The expected output is a copy of every line in the records with the string "block".
___ The records
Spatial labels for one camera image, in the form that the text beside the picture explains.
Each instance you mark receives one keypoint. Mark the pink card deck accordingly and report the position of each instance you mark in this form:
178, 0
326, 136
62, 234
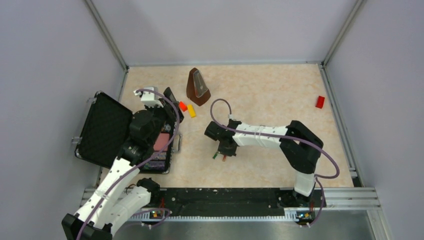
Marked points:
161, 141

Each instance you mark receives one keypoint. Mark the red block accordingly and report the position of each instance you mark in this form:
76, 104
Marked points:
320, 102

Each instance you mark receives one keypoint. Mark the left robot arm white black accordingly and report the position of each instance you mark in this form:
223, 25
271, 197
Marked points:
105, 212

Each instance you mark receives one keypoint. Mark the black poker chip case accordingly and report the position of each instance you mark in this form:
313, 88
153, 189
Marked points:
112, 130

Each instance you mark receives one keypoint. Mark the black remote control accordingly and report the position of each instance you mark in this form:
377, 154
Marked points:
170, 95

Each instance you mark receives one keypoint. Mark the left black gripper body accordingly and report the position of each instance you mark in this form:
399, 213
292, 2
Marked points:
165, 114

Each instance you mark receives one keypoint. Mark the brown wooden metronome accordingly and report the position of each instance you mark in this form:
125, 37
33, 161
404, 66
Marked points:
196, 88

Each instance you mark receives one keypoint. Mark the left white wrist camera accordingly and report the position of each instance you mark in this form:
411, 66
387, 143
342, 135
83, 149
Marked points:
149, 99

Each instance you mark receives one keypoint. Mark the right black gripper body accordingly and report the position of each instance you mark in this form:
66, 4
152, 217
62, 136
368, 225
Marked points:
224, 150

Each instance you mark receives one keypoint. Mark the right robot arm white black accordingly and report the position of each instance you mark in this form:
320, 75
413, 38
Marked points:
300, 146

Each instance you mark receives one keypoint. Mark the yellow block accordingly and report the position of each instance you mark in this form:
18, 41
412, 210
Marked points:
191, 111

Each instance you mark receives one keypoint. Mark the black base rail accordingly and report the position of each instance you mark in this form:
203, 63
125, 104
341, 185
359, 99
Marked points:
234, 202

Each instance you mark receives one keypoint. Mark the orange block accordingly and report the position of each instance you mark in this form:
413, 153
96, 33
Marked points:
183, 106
______
___ The records
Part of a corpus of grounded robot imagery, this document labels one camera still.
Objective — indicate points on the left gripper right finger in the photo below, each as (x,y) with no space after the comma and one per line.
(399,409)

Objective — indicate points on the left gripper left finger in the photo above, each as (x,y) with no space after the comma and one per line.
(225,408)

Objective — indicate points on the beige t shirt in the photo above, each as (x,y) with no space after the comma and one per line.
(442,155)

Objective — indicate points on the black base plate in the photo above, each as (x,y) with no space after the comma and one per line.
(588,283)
______
» Answer section:
Each instance you mark receives one keypoint. Mark the red block accordingly and report the position of each instance you mark in this form:
Each instance you mark receives one keypoint. Mark the yellow block accordingly and report the position of each instance you mark in this form:
Each instance you mark receives one keypoint. Mark the orange block accordingly and report the position of each instance you mark in this form:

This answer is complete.